▶ **Activity**
Write out every record in full, keeping each character exactly as it is.

_ _ _ _ _

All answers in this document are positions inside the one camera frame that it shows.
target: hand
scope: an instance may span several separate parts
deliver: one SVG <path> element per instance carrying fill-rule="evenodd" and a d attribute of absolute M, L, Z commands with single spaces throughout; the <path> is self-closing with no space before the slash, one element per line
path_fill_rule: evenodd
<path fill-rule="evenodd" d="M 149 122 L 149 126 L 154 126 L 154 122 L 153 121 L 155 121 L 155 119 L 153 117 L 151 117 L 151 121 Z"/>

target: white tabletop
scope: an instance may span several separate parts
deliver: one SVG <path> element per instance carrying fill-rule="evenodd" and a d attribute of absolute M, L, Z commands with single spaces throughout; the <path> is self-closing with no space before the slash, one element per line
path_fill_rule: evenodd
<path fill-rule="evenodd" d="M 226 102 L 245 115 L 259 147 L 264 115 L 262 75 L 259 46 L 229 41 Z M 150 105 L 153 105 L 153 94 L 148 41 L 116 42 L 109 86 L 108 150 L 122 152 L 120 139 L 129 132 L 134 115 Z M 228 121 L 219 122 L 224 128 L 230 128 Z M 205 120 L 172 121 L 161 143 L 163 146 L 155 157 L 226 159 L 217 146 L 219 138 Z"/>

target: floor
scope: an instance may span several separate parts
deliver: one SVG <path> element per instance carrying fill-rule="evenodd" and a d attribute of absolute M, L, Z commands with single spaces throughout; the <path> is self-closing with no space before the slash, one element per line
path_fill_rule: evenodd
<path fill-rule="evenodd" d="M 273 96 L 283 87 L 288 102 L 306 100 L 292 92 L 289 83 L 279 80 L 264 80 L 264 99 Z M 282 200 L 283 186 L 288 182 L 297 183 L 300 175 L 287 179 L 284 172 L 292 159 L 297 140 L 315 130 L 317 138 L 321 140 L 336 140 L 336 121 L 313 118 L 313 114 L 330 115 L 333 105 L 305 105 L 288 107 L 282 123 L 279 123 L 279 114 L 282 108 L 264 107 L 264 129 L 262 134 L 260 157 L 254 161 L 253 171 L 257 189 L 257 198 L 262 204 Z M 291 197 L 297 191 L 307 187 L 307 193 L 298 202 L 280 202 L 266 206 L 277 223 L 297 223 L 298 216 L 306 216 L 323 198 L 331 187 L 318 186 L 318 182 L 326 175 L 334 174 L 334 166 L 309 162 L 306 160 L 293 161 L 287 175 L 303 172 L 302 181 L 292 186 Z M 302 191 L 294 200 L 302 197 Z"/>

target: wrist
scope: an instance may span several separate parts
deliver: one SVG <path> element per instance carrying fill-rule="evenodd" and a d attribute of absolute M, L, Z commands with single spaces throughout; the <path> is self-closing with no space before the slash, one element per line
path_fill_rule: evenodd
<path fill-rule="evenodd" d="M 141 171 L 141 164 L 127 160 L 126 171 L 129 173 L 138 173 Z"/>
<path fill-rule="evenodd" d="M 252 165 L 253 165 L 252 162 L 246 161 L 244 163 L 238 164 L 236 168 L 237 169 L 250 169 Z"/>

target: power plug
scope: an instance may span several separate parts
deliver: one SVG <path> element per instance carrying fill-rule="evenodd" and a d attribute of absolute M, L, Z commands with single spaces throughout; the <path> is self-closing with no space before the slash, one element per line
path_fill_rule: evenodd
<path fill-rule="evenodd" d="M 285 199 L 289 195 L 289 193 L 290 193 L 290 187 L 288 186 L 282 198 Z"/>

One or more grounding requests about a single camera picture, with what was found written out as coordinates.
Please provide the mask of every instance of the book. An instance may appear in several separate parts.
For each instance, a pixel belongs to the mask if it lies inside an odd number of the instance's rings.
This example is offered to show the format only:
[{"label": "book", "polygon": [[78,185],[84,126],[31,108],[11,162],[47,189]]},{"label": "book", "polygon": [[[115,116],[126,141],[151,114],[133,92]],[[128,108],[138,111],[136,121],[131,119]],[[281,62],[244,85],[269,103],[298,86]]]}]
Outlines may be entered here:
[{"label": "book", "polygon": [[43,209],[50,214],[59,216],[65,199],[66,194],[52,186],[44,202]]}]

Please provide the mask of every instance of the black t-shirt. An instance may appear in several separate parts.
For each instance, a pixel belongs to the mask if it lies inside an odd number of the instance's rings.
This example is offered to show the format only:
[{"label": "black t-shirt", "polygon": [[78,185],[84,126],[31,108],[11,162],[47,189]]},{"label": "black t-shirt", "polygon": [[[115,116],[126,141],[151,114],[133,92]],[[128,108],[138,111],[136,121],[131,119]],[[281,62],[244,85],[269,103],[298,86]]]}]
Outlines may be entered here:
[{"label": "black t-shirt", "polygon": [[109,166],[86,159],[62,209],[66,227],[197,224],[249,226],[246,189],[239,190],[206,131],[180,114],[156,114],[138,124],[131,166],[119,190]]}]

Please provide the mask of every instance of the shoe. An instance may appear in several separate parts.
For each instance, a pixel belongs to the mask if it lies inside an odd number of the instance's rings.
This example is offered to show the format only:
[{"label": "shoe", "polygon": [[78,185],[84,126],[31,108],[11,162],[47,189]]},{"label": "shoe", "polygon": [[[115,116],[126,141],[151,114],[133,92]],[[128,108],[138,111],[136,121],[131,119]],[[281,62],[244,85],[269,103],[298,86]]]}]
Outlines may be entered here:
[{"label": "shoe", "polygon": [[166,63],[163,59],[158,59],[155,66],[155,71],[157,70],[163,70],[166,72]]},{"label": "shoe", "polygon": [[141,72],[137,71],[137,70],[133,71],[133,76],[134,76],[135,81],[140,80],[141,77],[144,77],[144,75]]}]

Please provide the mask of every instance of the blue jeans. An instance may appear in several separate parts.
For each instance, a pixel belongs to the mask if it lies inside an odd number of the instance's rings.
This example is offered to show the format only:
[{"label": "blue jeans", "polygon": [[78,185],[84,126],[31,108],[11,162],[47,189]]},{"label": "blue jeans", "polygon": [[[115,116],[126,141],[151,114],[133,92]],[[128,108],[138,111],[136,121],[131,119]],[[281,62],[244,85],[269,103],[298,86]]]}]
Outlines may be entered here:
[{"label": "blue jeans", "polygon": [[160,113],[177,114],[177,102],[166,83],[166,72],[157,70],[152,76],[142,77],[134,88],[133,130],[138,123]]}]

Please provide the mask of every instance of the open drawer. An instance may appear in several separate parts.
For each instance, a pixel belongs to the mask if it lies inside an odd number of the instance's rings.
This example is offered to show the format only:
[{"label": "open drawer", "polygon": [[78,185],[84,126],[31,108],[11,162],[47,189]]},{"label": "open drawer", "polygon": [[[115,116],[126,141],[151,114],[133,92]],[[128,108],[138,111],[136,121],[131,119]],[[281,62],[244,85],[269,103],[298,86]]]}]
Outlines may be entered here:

_ _ _ _ _

▶ **Exercise response**
All answers in this document are positions inside the one camera frame that it shows.
target: hand
scope: an instance may span several separate parts
deliver: one SVG <path> element per instance carrying fill-rule="evenodd" and a d attribute of absolute M, L, Z commands with single spaces throughout; the <path> is self-closing with no space before the slash, one element per line
path_fill_rule: evenodd
<path fill-rule="evenodd" d="M 149 122 L 149 126 L 154 126 L 154 122 L 153 121 L 155 121 L 155 119 L 153 117 L 151 117 L 151 121 Z"/>

target: white tabletop
scope: an instance may span several separate parts
deliver: one SVG <path> element per instance carrying fill-rule="evenodd" and a d attribute of absolute M, L, Z commands with single spaces throughout; the <path> is self-closing with no space before the slash, one element per line
path_fill_rule: evenodd
<path fill-rule="evenodd" d="M 226 102 L 245 115 L 259 147 L 264 115 L 262 75 L 259 46 L 229 41 Z M 150 105 L 153 105 L 153 94 L 148 41 L 116 42 L 109 86 L 108 150 L 122 152 L 120 139 L 129 132 L 134 115 Z M 228 121 L 219 122 L 224 128 L 230 128 Z M 205 120 L 172 121 L 161 143 L 163 146 L 155 157 L 226 159 L 217 146 L 219 138 Z"/>

target: floor
scope: an instance may span several separate parts
deliver: one SVG <path> element per instance carrying fill-rule="evenodd" and a d attribute of absolute M, L, Z commands with single spaces throughout; the <path> is self-closing with no space before the slash, one element per line
path_fill_rule: evenodd
<path fill-rule="evenodd" d="M 273 96 L 283 87 L 288 102 L 306 100 L 292 92 L 289 83 L 279 80 L 264 80 L 264 99 Z M 282 200 L 283 186 L 288 182 L 297 183 L 300 175 L 287 179 L 284 172 L 292 159 L 297 140 L 315 130 L 317 138 L 321 140 L 336 140 L 336 121 L 313 118 L 313 114 L 330 115 L 333 105 L 305 105 L 288 107 L 282 123 L 279 123 L 279 114 L 282 108 L 264 107 L 264 129 L 262 134 L 260 157 L 254 161 L 253 171 L 257 189 L 257 198 L 262 204 Z M 291 197 L 297 191 L 307 187 L 307 193 L 298 202 L 280 202 L 266 206 L 277 223 L 297 223 L 298 216 L 306 216 L 323 198 L 331 187 L 318 186 L 318 182 L 326 175 L 334 174 L 334 166 L 309 162 L 306 160 L 293 161 L 287 175 L 303 172 L 302 181 L 292 186 Z M 302 191 L 294 200 L 302 197 Z"/>

target: wrist
scope: an instance may span several separate parts
deliver: one SVG <path> element per instance carrying fill-rule="evenodd" and a d attribute of absolute M, L, Z commands with single spaces throughout; the <path> is self-closing with no space before the slash, one element per line
path_fill_rule: evenodd
<path fill-rule="evenodd" d="M 141 171 L 141 164 L 127 160 L 126 171 L 129 173 L 138 173 Z"/>
<path fill-rule="evenodd" d="M 252 165 L 253 165 L 252 162 L 246 161 L 244 163 L 238 164 L 236 168 L 237 169 L 250 169 Z"/>

target: power plug
scope: an instance may span several separate parts
deliver: one SVG <path> element per instance carrying fill-rule="evenodd" and a d attribute of absolute M, L, Z commands with single spaces throughout; the <path> is self-closing with no space before the slash, one element per line
path_fill_rule: evenodd
<path fill-rule="evenodd" d="M 285 199 L 289 195 L 289 193 L 290 193 L 290 187 L 288 186 L 282 198 Z"/>

One or more grounding requests about a single camera picture, with what was found written out as coordinates.
Please provide the mask of every instance of the book. An instance may appear in several separate parts.
For each instance, a pixel belongs to the mask if it lies inside an odd number of the instance's rings.
This example is offered to show the format only:
[{"label": "book", "polygon": [[78,185],[84,126],[31,108],[11,162],[47,189]]},{"label": "book", "polygon": [[[115,116],[126,141],[151,114],[133,92]],[[128,108],[138,111],[136,121],[131,119]],[[281,62],[244,85],[269,103],[298,86]]]}]
Outlines may be entered here:
[{"label": "book", "polygon": [[43,209],[50,214],[59,216],[65,199],[66,194],[52,186],[44,202]]}]

Please provide the mask of every instance of the black t-shirt. An instance may appear in several separate parts.
For each instance, a pixel belongs to the mask if it lies inside an odd number of the instance's rings.
This example is offered to show the format only:
[{"label": "black t-shirt", "polygon": [[78,185],[84,126],[31,108],[11,162],[47,189]]},{"label": "black t-shirt", "polygon": [[[115,116],[126,141],[151,114],[133,92]],[[128,108],[138,111],[136,121],[131,119]],[[281,62],[244,85],[269,103],[298,86]]]}]
Outlines may be entered here:
[{"label": "black t-shirt", "polygon": [[109,166],[86,159],[62,209],[66,227],[197,224],[249,226],[246,189],[239,190],[206,131],[180,114],[156,114],[138,124],[131,166],[119,190]]}]

Please provide the mask of every instance of the shoe. An instance may appear in several separate parts.
For each instance, a pixel belongs to the mask if it lies inside an odd number of the instance's rings.
This example is offered to show the format only:
[{"label": "shoe", "polygon": [[78,185],[84,126],[31,108],[11,162],[47,189]]},{"label": "shoe", "polygon": [[[115,116],[126,141],[151,114],[133,92]],[[128,108],[138,111],[136,121],[131,119]],[[281,62],[244,85],[269,103],[298,86]]]}]
Outlines may be entered here:
[{"label": "shoe", "polygon": [[166,63],[163,59],[158,59],[155,66],[155,71],[157,70],[163,70],[166,72]]},{"label": "shoe", "polygon": [[141,72],[137,71],[137,70],[133,71],[133,76],[134,76],[135,81],[140,80],[141,77],[144,77],[144,75]]}]

Please provide the mask of every instance of the blue jeans. An instance may appear in several separate parts.
For each instance, a pixel belongs to the mask if it lies inside an odd number of the instance's rings.
This example is offered to show the format only:
[{"label": "blue jeans", "polygon": [[78,185],[84,126],[31,108],[11,162],[47,189]]},{"label": "blue jeans", "polygon": [[[115,116],[126,141],[151,114],[133,92]],[[128,108],[138,111],[136,121],[131,119]],[[281,62],[244,85],[269,103],[298,86]]]}]
Outlines may be entered here:
[{"label": "blue jeans", "polygon": [[160,113],[177,114],[177,102],[166,83],[166,72],[157,70],[152,76],[142,77],[134,88],[133,130],[138,123]]}]

Please provide the mask of every instance of the open drawer. An instance may appear in several separate parts.
For each instance, a pixel belongs to the mask if it lies inside an odd number of the instance's rings.
This example is offered to show the format only:
[{"label": "open drawer", "polygon": [[78,185],[84,126],[31,108],[11,162],[47,189]]},{"label": "open drawer", "polygon": [[[115,116],[126,141],[151,114],[133,92]],[[128,108],[138,111],[136,121],[131,119]],[[281,62],[244,85],[269,103],[298,86]]]}]
Outlines may be entered here:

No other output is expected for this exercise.